Shanghai takes heat for separating COVID-positive kids from families
Residents wearing face masks to help protect from the coronavirus bring a masked child to visit a park in Beijing, China, April 3, 2022. (AP Photo)


Shanghai health officials on Monday defended a policy of separating babies and young children from their parents if they test positive for COVID-19, as frustration at the city's tough virus controls builds.

Around 26 million people in Shanghai, China's largest city and financial center, remain locked down as authorities try to end the country's most severe virus outbreak since the end of the first pandemic wave in early 2020.

Under China's unbending virus controls, anyone found positive – even if they are asymptomatic or have a mild infection – must be isolated from noninfected people.

That includes children who test positive but whose family members do not, health officials confirmed on Monday, defending a policy that has spread anxiety and outrage across the city.

"If the child is younger than 7 years old, those children will receive treatment in a public health center," Wu Qianyu, an official from the Shanghai Municipal Health Commission, said Monday. "For older children or teenagers ... we are mainly isolating them in centralized (quarantine) places," Wu added.

Parents and guardians have taken to social media to voice their anger at the policy.

"Parents need to meet 'conditions' to accompany their children? That's absurd ... it should be their most basic right," one unnamed commenter wrote on social media platform Weibo, according to Agence France-Presse (AFP).

Unverified videos of babies and young children in state-run wards have been widely shared. But Shanghai official Wu said the policy was integral to virus "prevention and control work."

"We have made it clear that children whose parents are also positive ... can live in the same place as the children," she added.

Frustration is mounting in Shanghai, which on Monday recorded 9,000 new virus cases and is the epicenter of China's outbreak. Authorities initially promised not to lock down the whole city, instead targeting virus clusters with localized lockdowns of specific compounds or districts.

China has sent the military and thousands of health care workers into Shanghai to help carry out COVID-19 tests for all of its 26 million residents as cases continued to rise on Monday, in one of the country's biggest-ever public health responses.

Some residents woke up before dawn for white-suited health care workers to swab their throats as part of nucleic acid testing at their housing compounds, many queuing up in their pajamas and standing the required 2 meters (6.56 feet) apart, as Reuters reported.

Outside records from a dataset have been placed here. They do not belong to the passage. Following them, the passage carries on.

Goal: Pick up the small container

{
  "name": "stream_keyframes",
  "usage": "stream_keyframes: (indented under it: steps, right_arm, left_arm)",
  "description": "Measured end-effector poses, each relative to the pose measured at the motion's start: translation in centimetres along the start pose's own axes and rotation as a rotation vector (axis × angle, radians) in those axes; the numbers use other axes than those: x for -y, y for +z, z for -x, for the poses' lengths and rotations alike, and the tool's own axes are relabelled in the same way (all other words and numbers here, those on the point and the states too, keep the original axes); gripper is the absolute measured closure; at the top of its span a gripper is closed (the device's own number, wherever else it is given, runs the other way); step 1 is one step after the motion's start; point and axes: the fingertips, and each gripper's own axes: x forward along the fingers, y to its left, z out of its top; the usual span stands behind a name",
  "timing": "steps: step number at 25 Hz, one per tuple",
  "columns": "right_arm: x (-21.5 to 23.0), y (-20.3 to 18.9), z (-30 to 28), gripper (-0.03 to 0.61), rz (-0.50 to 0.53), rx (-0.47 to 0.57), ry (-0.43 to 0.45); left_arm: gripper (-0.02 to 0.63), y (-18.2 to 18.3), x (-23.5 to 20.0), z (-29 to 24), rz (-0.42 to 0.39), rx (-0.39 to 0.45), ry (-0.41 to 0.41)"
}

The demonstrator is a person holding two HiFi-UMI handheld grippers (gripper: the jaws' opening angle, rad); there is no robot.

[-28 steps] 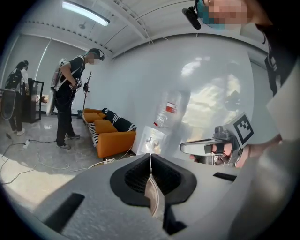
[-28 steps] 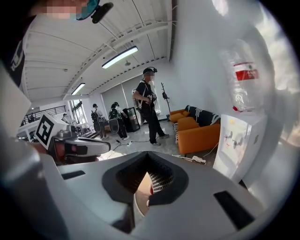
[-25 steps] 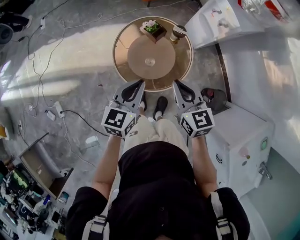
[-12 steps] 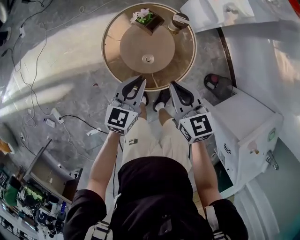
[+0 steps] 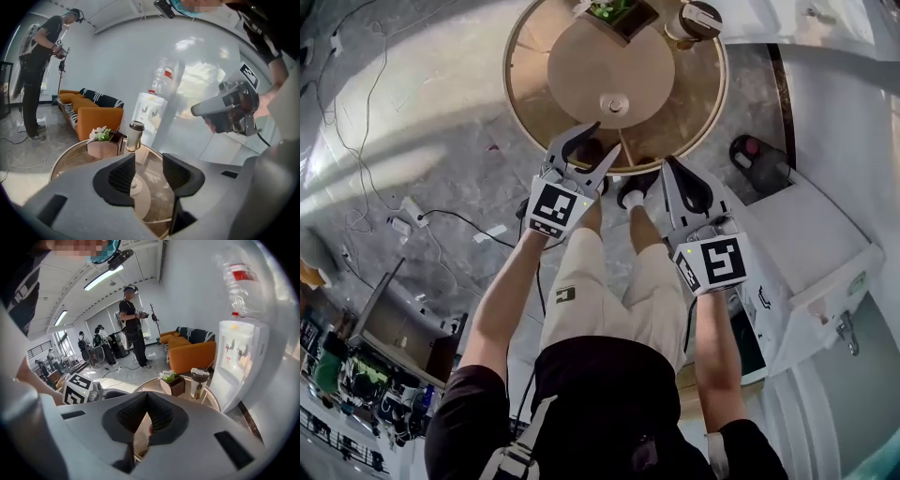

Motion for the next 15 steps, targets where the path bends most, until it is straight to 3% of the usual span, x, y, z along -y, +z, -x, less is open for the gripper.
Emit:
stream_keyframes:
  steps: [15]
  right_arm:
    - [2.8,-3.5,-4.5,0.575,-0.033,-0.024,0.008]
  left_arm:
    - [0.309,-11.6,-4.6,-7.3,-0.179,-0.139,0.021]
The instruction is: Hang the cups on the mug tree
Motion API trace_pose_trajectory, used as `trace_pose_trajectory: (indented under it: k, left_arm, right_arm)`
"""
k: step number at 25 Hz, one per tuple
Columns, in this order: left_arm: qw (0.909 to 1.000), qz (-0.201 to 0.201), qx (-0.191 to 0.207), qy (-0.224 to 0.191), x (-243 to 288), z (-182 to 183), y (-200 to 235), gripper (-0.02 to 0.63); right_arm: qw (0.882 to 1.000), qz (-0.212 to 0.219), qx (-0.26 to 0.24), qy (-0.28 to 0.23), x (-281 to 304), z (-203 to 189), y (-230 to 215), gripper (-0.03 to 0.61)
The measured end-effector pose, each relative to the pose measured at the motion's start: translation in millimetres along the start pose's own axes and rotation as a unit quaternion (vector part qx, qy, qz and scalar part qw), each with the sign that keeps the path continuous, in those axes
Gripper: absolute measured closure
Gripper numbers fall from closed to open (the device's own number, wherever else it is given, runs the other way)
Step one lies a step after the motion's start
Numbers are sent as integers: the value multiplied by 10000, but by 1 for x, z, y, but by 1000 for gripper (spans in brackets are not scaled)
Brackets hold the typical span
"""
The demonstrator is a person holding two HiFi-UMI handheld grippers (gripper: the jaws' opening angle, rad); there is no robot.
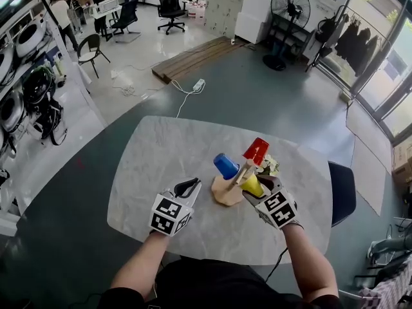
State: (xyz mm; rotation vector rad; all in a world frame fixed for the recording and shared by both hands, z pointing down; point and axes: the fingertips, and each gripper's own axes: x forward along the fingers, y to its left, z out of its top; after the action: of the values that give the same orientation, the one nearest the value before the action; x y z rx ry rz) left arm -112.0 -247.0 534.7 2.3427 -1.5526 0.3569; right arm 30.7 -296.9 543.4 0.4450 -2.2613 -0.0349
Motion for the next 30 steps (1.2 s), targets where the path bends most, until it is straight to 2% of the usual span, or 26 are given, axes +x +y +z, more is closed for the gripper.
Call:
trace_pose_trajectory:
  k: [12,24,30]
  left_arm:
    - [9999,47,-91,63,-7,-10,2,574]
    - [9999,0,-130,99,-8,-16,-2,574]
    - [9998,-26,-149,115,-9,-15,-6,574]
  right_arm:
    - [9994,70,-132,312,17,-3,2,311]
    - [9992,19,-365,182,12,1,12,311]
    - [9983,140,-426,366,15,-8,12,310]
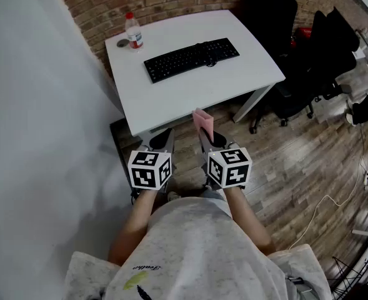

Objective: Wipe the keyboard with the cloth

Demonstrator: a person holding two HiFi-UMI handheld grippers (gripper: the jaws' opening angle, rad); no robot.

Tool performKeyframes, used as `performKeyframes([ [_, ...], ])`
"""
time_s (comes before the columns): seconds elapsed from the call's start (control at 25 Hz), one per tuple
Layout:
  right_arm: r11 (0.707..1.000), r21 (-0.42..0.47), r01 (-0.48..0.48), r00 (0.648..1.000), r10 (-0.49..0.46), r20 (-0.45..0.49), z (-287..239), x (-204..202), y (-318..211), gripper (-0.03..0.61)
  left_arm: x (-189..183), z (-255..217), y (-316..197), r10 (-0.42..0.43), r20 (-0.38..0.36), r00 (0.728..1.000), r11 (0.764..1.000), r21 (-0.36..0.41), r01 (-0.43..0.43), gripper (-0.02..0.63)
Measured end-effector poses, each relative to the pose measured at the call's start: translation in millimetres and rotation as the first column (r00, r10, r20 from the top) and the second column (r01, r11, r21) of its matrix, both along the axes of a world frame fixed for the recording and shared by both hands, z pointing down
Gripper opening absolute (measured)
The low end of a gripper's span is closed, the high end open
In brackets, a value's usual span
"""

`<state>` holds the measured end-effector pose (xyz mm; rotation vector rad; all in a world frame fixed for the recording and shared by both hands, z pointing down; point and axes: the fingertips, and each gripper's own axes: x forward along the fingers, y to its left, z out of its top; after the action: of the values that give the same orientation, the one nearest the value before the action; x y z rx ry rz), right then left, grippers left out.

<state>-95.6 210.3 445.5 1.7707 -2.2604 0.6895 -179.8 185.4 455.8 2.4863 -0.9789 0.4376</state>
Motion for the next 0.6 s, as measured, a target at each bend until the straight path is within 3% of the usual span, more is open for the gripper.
performKeyframes([
  [0.6,0.999,-0.030,-0.013,0.999,0.013,0.030,2.6,-9.0,-17.4,0.023,-3.7,-2.0,-18.8,0.033,-0.010,0.999,0.999,-0.020,-0.033,-0.003],
])
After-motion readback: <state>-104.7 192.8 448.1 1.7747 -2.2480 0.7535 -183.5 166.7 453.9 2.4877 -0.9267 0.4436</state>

The People's Liberation Army (PLA) on Sunday dispatched more than 2,000 medical personnel from across the army, navy and joint logistics support forces to Shanghai, an armed forces newspaper reported.

So far 38,000 health care workers from provinces such as Jiangsu, Zhejiang and the capital Beijing have been dispatched to Shanghai, according to state media, which showed them arriving, suitcase-laden and masked up, by high-speed rail and aircraft. The State Council said the PLA dispatched more than 4,000 medical personnel to the province of Hubei, where Wuhan is, at that time.

After weeks of growing case numbers, city officials last week gave a rare admission of failure of their tactics. They introduced a two-stage lockdown, initially billed as lasting four days each to mass test both sides of the city.

Several days on, residents fear they are under a prolonged stay-at-home order by stealth, unable to exercise outside or walk dogs and with limited access to fresh food.

China's "zero" COVID-19 strategy is under extreme pressure as the virus whips across the country, with another outbreak in the northeast. Until March, China had successfully kept the daily caseload down to double or triple digits, with harsh localized lockdowns, mass testing and travel restrictions. On Monday the nationwide caseload topped 13,000 for a second day, as the daily infection tally hit rates unseen since mid-February 2020.